Medicare National Coverage Requirements
Medicare National Coverage (NCD 230.8) requires a documented trial of pelvic muscle exercise (PME) training prior to coverage of non-implantable pelvic floor electrical stimulation for stress and/or urge urinary incontinence in cognitively intact patients. Although the NCD addresses urinary incontinence, it does not mention fecal incontinence. Providers should document PME trial results when seeking consideration under Medicare rules.
- Covered under Medicare only when there is a documented trial of PME training and the patient is cognitively intact
- NCD addresses stress and/or urge urinary incontinence; fecal incontinence is not specified
Step Therapy
Step therapy: No step therapy protocol beyond conservative management and PME trial (as noted by Medicare NCD) is specified in this policy. Providers should follow plan-specific benefit rules; if a payer requires additional stepwise treatments, that will be enforced through prior authorization review.

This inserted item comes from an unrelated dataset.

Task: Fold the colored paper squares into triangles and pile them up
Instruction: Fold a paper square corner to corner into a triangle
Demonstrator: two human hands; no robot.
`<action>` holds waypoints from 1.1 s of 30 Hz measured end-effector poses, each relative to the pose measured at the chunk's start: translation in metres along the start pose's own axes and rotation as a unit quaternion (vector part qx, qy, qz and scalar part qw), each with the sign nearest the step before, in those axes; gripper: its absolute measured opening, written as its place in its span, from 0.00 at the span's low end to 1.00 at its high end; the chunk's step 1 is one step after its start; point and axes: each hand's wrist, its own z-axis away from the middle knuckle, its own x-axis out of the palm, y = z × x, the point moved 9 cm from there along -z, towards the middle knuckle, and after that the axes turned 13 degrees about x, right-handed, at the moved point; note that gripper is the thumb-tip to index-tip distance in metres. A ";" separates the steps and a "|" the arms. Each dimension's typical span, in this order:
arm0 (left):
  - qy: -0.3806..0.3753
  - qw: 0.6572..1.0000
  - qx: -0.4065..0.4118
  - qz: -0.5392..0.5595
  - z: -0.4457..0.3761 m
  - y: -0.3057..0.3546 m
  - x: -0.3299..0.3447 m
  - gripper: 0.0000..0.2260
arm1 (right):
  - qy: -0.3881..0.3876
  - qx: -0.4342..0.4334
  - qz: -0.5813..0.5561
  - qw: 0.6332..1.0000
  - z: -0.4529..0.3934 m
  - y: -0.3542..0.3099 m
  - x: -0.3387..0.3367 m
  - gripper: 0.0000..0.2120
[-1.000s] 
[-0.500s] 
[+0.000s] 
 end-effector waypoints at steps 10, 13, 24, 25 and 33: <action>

- No additional step therapy requirements described in this policy segment
- Document prior conservative treatments (e.g., PME training) in authorization requests
Investigational Therapy — Denial Risk
Denial risk: Electrical or magnetic stimulation of the pelvic floor muscles for treatment of urinary or fecal incontinence is considered investigational per this policy and may be denied. Providers submitting prior authorization requests should include clinical evidence supporting medical necessity; absence of such evidence may lead to denial.
- Therapy is considered investigational for both urinary and fecal incontinence
- Requests for coverage may be denied as not medically necessary
Background
Pelvic floor stimulation (PFS) refers to delivery of electrical or magnetic pulses to activate pelvic floor muscles and associated pudendal nerve pathways to improve urethral and anal sphincter function. Delivery methods vary and include intracavitary probes (vaginal or rectal), chair-based extracorporeal magnetic stimulation, and other external applicators; stimulus parameters, treatment setting, and schedules also differ across devices and studies.
Definitions
Revision History
Policy updated with literature review; no change in policy statement noted in history records.
Policy replaced/updated as recorded in history entries.
Related policies updated and an archived related policy (2.01.527) removed.
Related policies updated and an archived related policy (7.01.553) removed.
Policy archived; low review volume and low-cost procedure noted.
Policy reinstated from archive status (approved May 12, 2026) with 90-day provider notification; policy updated with literature review through July 7, 2025, and an investigational stance for electrical or magnetic pelvic floor stimulation reaffirmed; effective for dates of service on or after 2026-09-04.